MOSCOW (Reuters) - Prime Minister Vladimir Putin won a resounding first-round victory in Russia's presidential election on Sunday, according to exit polls.
Putin won 58.3 percent of the vote according to an exit poll from the state-controlled VTsIOM research group, and 59.3 percent in a survey by the Public Opinion Foundation (FOM), effectively ruling out a second round of voting.
Following are comments by analysts, economists and investors on the election outcome:
YEVGENY MINCHENKO, INTERNATIONAL INSTITUTE OF POLITICAL
"It was all very expected. I had expected Putin to receive around 60 percent. Now the fight is for the third place between (Vladimir) Zhirinovsky and (Mikhail) Prokhorov ... I think they'll lift Prokhorov to the third position. He's perceived as a tool in the hands of the Kremlin, they may need him.
"Putin is now at a very important crossroads: he is not going to keep his current support for long and he will have to make a choice. He'll have to turn more to the left, become more populist, or turn more to the more educated electorate, associated with (President Dmitry) Medvedev.
"I believe he will turn more to the left, he will become more populist, attend more to his traditional zone of support: workers, pensioners.
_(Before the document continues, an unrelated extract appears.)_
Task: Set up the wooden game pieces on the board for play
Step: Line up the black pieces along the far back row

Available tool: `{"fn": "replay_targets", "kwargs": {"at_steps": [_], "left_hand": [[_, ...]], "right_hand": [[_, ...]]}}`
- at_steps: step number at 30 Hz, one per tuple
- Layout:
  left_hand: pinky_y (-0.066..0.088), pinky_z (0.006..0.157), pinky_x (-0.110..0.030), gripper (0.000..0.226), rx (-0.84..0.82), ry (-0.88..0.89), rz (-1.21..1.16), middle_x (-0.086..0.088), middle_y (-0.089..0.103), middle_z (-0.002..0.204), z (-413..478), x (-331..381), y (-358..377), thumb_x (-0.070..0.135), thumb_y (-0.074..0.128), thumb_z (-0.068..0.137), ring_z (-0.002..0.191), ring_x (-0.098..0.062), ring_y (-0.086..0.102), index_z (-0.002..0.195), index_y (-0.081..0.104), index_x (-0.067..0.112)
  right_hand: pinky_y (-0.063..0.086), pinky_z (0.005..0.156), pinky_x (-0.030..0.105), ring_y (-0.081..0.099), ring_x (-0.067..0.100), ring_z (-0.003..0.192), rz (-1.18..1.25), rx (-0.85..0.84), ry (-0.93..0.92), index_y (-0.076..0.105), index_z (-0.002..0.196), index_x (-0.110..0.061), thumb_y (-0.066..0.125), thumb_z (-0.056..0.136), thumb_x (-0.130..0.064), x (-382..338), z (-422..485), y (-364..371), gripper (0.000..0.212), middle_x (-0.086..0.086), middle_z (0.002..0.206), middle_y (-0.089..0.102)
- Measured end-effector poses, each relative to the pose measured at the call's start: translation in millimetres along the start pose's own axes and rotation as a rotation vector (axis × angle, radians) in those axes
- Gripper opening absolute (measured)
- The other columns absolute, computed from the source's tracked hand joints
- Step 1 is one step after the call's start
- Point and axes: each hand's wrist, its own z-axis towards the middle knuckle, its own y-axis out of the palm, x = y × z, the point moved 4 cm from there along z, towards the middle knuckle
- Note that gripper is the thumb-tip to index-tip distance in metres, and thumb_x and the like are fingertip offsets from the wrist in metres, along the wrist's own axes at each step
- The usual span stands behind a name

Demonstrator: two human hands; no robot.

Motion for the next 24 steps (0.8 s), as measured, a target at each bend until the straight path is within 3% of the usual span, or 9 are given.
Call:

"I don't think the wave of protests will carry for too long - the difference in results cannot be explained by falsification."
TIM ASH, HEAD OF EMERGING MARKETS RESEARCH, RBS IN LONDON:
"It's more or less what was expected. I think more important will be a couple of things. Firstly: the general public reaction. Are we going to see claims of vote-rigging and public demonstrations, like we saw after the parliamentary elections?
"Beyond that, I think the key question for Putin, and for the markets, is the shape of his new government. Russia faces huge challenges. It's a watershed - Russia faces decline and stagnation unless they really kick-start reforms, and push forward an ambitious reform agenda.
"He needs a new, fresh cabinet. Markets will be disappointed if we see (President Dmitry) Medvedev return as prime minister. I think what we've learned from the parliamentary elections and the opposition is that people do want something different.
"We'll be waiting to see the language coming out of Putin, and looking for reform.
IVAN TCHAKAROV, CHIEF RUSSIA/CIS ECONOMIST AT RENAISSANCE
"This is a positive result in the sense that Putin did not get well above 60 percent, which in my mind would have been very negative. He is getting a result that is broadly consistent with what the opinion polls were saying before the elections. So I would expect markets to react cautiously positively to that.
"However, we do know that there are going to be protests. I think you have to keep two important things in mind. Investors are assigning much less risk premium to Russia relative to the situation after parliamentary elections when there was a lot of fear among investors.
"There isn't any viable competition to Putin. The second thing is that Putin will have to be in charge of country which, from a macroeconomic perspective, is structurally different from the kind of economy he presided over from 2000-2008. It was very easy during his first two terms. This time it will be much more difficult for him to deliver the economic goods.
"This means, in our view, that he will have an incentive to open up the economy, to make the economy more attractive, do something about corruption, do something about independence of the judiciary - the very things foreign investors are worried about. So in my view he will offer us a positive surprise, at least relative to expectations."
PLAMEN MONOVSKI, CIO, RENAISSANCE ASSET MANAGERS, MOSCOW:
"I don't think the market was looking for a specific number ... The election is not an event for the markets any more. What they will look for is an outlook on the reform agenda, to liberalization measures.
"There will be a lot of interest in (reform of) tariffs in the utilities sector -- that would be a pretty good signal the government is on a reform path.
"If there are protests, large-scale and sustained, the market will be concerned about populist measures -- we don't need them at this stage.
"It is critical to underscore the high level of break even for the oil price. If the oil price falls, there is very little room to maneuver. There is no time to waste."
MURAT TOPRAK, CHIEF EMEA FOREX STRATEGIST AT HSBC, LONDON:
"It is a big opportunity for Putin to change Russia. Now, as he is back in power, it is a good occasion for him to make necessary economic reforms."
"The market reaction should be quite limited, or it could be slightly positive because the vote results mean there will be no uncertainties about the second round."